Much like the commute; two options and a change no doubt further down the line depending on how the journey was progressing.
As the morning dawned the drizzle started and from under the brolly the water looked great, mild conditions – dare I say carpy! And I was the only person on the water – plenty of options.
By 9.30am nothing had happened no shows or liners so I decide it was time for a change. I pack away the kit, loaded the barrow and hopped off the swim, only for there to be a great splash behind me, 80 yards out. Just like East Croydon, and the platform shuffle, I got went back into the same swim.
By now the rain was falling but rather than put the brolly up I focused on getting two sets of pop-ups and crumb bags out towards where the show had been. And then there was a “proper show”, head a shoulders out the water and what looked like a good Common. Now having put the brolly back up the fingers were crossed and I was praying to the carp gods.
It was now 11am and still nothing. Rather like the trains I was sitting ideal still no closer to my destination.
From experience bite time had passed. It usually was between seven and eleven.
I moved to a swim down the west side the lake where the sun was trying to shine and the snags looked inviting – to the carp if not me!
Rods out and I preserved until 2pm when I had to get home to collect the twins from school. But all was quite and much like than old commute; frustrating and full of what ifs, and did I make the right choices?
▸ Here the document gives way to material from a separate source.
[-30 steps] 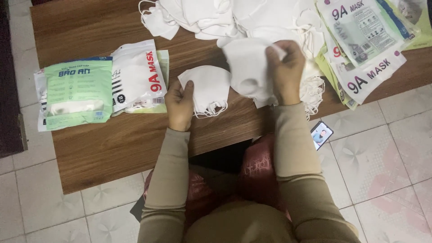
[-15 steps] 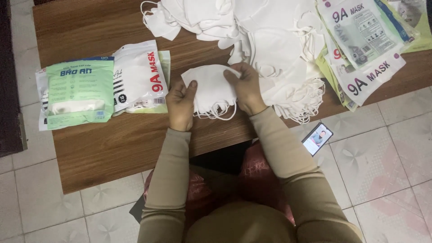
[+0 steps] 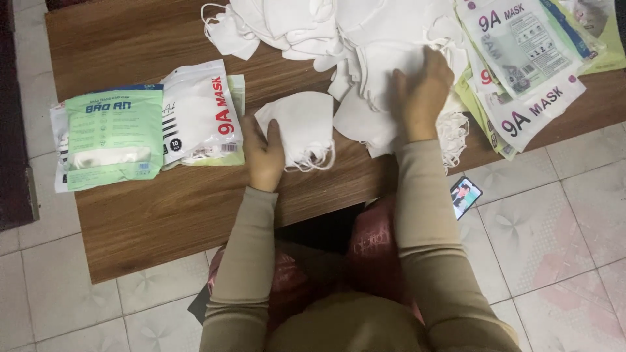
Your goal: Folding and stacking face masks on a wooden table in a workspace.
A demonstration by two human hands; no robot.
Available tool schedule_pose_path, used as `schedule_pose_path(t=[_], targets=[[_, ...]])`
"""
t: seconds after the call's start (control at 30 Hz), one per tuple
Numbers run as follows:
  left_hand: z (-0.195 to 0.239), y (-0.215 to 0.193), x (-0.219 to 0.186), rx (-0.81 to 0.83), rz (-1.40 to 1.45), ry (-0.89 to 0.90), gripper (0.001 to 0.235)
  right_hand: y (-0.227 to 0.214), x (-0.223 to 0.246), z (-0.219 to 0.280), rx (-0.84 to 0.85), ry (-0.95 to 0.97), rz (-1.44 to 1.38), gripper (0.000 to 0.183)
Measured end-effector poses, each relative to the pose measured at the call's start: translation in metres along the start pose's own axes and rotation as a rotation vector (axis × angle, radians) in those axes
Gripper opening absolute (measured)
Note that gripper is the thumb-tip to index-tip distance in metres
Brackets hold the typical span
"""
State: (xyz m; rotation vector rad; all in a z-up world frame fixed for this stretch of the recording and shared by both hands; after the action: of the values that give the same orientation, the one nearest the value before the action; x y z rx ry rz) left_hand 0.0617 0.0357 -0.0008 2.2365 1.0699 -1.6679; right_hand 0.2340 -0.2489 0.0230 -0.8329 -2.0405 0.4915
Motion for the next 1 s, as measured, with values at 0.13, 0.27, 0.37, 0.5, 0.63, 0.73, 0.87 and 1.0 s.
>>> schedule_pose_path(t=[0.13,0.27,0.37,0.5,0.63,0.73,0.87,1.0], targets=[[0.000,0.000,-0.016,0.052,-0.072,0.028,0.060,0.009,-0.030,0.003,0.082,0.139,0.162,0.075],[0.001,0.004,-0.022,0.135,-0.187,0.100,0.028,-0.006,-0.010,0.002,-0.058,0.072,0.122,0.049],[0.003,0.009,-0.011,0.182,-0.089,-0.057,0.025,-0.019,0.006,0.003,-0.236,-0.121,0.010,0.022],[0.002,0.009,0.003,0.193,0.048,-0.327,0.022,-0.040,0.043,0.003,-0.250,-0.150,-0.475,0.014],[0.001,0.008,0.010,0.176,0.163,-0.421,0.034,0.003,0.048,0.015,-0.019,0.059,-0.939,0.017],[0.001,0.008,0.012,0.164,0.324,-0.515,0.045,0.044,0.062,0.035,0.279,0.358,-1.086,0.017],[0.005,0.010,0.022,0.135,0.397,-0.541,0.046,0.080,0.076,0.062,0.439,0.320,-0.980,0.011],[0.008,0.006,0.059,0.096,0.293,-0.572,0.027,0.085,0.084,0.077,0.546,0.415,-0.952,0.019]])
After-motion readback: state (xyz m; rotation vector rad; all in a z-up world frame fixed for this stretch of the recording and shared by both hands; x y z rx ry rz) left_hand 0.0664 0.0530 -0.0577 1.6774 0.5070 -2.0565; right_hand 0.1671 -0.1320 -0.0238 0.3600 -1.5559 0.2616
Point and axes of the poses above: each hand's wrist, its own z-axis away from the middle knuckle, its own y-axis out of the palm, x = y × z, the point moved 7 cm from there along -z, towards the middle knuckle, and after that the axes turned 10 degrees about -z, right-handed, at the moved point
As I packed away a couple of teenagers arrived for the evening – took me back to my youth and fishing with my brother, although I don’t remember Mum helping us carry the kit!
Hopefully I will be back before the end of the year. Perhaps just as the trains are now quieter thanks to Covid the bank will still be free of anglers thanks to the winter and I can choose from all the options to reach that final destination and catch a carp.
Perhaps even a snow carp!
Tightlines and train times.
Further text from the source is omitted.